*WHAT THE TASK ASKS*.
Reproduce the lines below verbatim. Pictures are to be omitted.

*RECORDED INFORMATION*.
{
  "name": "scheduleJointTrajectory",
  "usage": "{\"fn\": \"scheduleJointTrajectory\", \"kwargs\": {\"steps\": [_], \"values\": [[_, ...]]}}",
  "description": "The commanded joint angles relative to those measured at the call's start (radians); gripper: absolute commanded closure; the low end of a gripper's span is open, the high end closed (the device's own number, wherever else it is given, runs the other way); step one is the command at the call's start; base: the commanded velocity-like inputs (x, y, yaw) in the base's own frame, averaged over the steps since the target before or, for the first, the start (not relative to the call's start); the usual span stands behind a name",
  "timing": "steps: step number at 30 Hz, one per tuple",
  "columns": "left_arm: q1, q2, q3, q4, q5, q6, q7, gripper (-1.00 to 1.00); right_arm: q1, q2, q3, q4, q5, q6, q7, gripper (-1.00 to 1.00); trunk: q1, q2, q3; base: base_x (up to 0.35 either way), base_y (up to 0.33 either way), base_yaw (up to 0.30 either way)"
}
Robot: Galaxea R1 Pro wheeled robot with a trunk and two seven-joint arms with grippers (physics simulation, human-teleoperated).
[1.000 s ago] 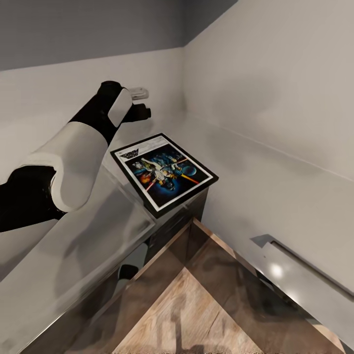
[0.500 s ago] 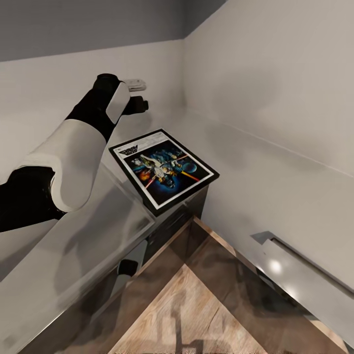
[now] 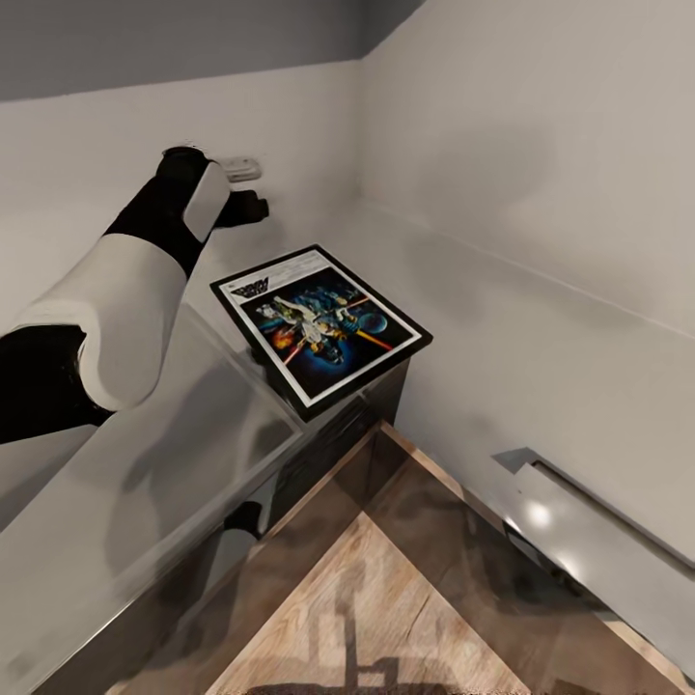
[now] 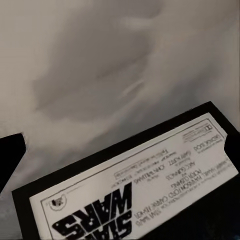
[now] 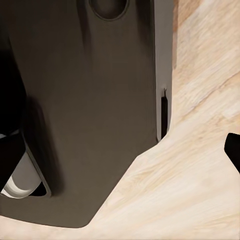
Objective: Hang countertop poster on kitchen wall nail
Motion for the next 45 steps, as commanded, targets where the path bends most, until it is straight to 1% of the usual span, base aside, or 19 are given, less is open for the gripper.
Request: {"fn": "scheduleJointTrajectory", "kwargs": {"steps": [1, 3, 4, 7, 10, 17, 33, 34, 36, 38, 39, 41, 45], "values": [[-0.001, 0.007, 0.027, 0.000, 0.012, 0.001, 0.008, -1.00, -0.001, 0.000, -0.005, 0.005, -0.008, -0.003, 0.007, -1.00, 0.000, 0.000, -0.002, 0.000, 0.000, 0.000], [-0.001, 0.011, 0.053, 0.000, 0.012, 0.001, 0.008, -1.00, -0.001, 0.000, -0.005, 0.005, -0.008, -0.003, 0.007, -1.00, 0.000, 0.000, -0.006, 0.000, 0.000, 0.000], [-0.001, 0.014, 0.078, 0.001, 0.012, 0.001, 0.007, -1.00, -0.001, 0.000, -0.005, 0.005, -0.008, -0.003, 0.007, -1.00, 0.000, 0.000, -0.007, 0.000, 0.000, 0.000], [-0.001, 0.018, 0.108, 0.001, 0.012, 0.000, 0.007, -1.00, -0.001, 0.000, -0.005, 0.004, -0.008, -0.003, 0.007, -1.00, 0.000, 0.000, -0.012, 0.000, 0.000, 0.000], [-0.001, 0.020, 0.120, 0.001, 0.012, 0.000, 0.007, -1.00, -0.001, 0.000, -0.005, 0.004, -0.008, -0.003, 0.007, -1.00, 0.000, 0.000, -0.017, 0.000, 0.000, 0.000], [-0.001, 0.021, 0.127, 0.001, 0.012, 0.000, 0.007, -1.00, -0.001, 0.000, -0.005, 0.005, -0.008, -0.003, 0.007, -1.00, 0.000, 0.000, -0.028, 0.000, 0.000, 0.000], [-0.001, 0.020, 0.127, 0.002, 0.012, 0.005, 0.007, -1.00, 0.005, 0.000, -0.004, 0.005, -0.008, -0.003, 0.007, -1.00, 0.000, 0.000, -0.054, 0.000, 0.000, 0.000], [-0.010, 0.020, 0.127, 0.005, 0.012, 0.008, 0.008, -1.00, 0.005, 0.001, -0.004, 0.005, -0.008, -0.003, 0.007, -1.00, 0.000, 0.000, -0.055, 0.000, 0.000, 0.000], [-0.050, 0.022, 0.127, 0.024, 0.012, 0.022, 0.008, -1.00, 0.006, 0.001, -0.004, 0.005, -0.008, -0.003, 0.007, -1.00, 0.000, 0.000, -0.059, 0.000, 0.000, 0.000], [-0.082, 0.027, 0.127, 0.048, 0.012, 0.035, 0.008, -1.00, 0.006, 0.002, -0.004, 0.005, -0.008, -0.003, 0.007, -1.00, 0.000, 0.000, -0.062, 0.000, 0.000, 0.000], [-0.110, 0.032, 0.127, 0.070, 0.012, 0.043, 0.008, -1.00, 0.006, 0.002, -0.004, 0.005, -0.008, -0.003, 0.007, -1.00, 0.000, 0.000, -0.063, 0.000, 0.000, 0.000], [-0.142, 0.037, 0.127, 0.093, 0.012, 0.050, 0.009, -1.00, 0.006, 0.002, -0.004, 0.005, -0.008, -0.003, 0.007, -1.00, 0.000, 0.000, -0.067, 0.000, 0.000, 0.000], [-0.174, 0.043, 0.127, 0.112, 0.012, 0.058, 0.009, -1.00, 0.006, 0.002, -0.004, 0.005, -0.008, -0.003, 0.007, -1.00, 0.000, 0.000, -0.073, 0.000, 0.000, 0.000]]}}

*RESPONSE TO THE EXERCISE*.
{
  "name": "scheduleJointTrajectory",
  "usage": "{\"fn\": \"scheduleJointTrajectory\", \"kwargs\": {\"steps\": [_], \"values\": [[_, ...]]}}",
  "description": "The commanded joint angles relative to those measured at the call's start (radians); gripper: absolute commanded closure; the low end of a gripper's span is open, the high end closed (the device's own number, wherever else it is given, runs the other way); step one is the command at the call's start; base: the commanded velocity-like inputs (x, y, yaw) in the base's own frame, averaged over the steps since the target before or, for the first, the start (not relative to the call's start); the usual span stands behind a name",
  "timing": "steps: step number at 30 Hz, one per tuple",
  "columns": "left_arm: q1, q2, q3, q4, q5, q6, q7, gripper (-1.00 to 1.00); right_arm: q1, q2, q3, q4, q5, q6, q7, gripper (-1.00 to 1.00); trunk: q1, q2, q3; base: base_x (up to 0.35 either way), base_y (up to 0.33 either way), base_yaw (up to 0.30 either way)"
}
Robot: Galaxea R1 Pro wheeled robot with a trunk and two seven-joint arms with grippers (physics simulation, human-teleoperated).
[1.000 s ago] 
[0.500 s ago] 
[now] 
[now] 
[now] 
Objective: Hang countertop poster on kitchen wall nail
Motion for the next 45 steps, as commanded, targets where the path bends most, until it is straight to 1% of the usual span, base aside, or 19 are given, less is open for the gripper.
Request: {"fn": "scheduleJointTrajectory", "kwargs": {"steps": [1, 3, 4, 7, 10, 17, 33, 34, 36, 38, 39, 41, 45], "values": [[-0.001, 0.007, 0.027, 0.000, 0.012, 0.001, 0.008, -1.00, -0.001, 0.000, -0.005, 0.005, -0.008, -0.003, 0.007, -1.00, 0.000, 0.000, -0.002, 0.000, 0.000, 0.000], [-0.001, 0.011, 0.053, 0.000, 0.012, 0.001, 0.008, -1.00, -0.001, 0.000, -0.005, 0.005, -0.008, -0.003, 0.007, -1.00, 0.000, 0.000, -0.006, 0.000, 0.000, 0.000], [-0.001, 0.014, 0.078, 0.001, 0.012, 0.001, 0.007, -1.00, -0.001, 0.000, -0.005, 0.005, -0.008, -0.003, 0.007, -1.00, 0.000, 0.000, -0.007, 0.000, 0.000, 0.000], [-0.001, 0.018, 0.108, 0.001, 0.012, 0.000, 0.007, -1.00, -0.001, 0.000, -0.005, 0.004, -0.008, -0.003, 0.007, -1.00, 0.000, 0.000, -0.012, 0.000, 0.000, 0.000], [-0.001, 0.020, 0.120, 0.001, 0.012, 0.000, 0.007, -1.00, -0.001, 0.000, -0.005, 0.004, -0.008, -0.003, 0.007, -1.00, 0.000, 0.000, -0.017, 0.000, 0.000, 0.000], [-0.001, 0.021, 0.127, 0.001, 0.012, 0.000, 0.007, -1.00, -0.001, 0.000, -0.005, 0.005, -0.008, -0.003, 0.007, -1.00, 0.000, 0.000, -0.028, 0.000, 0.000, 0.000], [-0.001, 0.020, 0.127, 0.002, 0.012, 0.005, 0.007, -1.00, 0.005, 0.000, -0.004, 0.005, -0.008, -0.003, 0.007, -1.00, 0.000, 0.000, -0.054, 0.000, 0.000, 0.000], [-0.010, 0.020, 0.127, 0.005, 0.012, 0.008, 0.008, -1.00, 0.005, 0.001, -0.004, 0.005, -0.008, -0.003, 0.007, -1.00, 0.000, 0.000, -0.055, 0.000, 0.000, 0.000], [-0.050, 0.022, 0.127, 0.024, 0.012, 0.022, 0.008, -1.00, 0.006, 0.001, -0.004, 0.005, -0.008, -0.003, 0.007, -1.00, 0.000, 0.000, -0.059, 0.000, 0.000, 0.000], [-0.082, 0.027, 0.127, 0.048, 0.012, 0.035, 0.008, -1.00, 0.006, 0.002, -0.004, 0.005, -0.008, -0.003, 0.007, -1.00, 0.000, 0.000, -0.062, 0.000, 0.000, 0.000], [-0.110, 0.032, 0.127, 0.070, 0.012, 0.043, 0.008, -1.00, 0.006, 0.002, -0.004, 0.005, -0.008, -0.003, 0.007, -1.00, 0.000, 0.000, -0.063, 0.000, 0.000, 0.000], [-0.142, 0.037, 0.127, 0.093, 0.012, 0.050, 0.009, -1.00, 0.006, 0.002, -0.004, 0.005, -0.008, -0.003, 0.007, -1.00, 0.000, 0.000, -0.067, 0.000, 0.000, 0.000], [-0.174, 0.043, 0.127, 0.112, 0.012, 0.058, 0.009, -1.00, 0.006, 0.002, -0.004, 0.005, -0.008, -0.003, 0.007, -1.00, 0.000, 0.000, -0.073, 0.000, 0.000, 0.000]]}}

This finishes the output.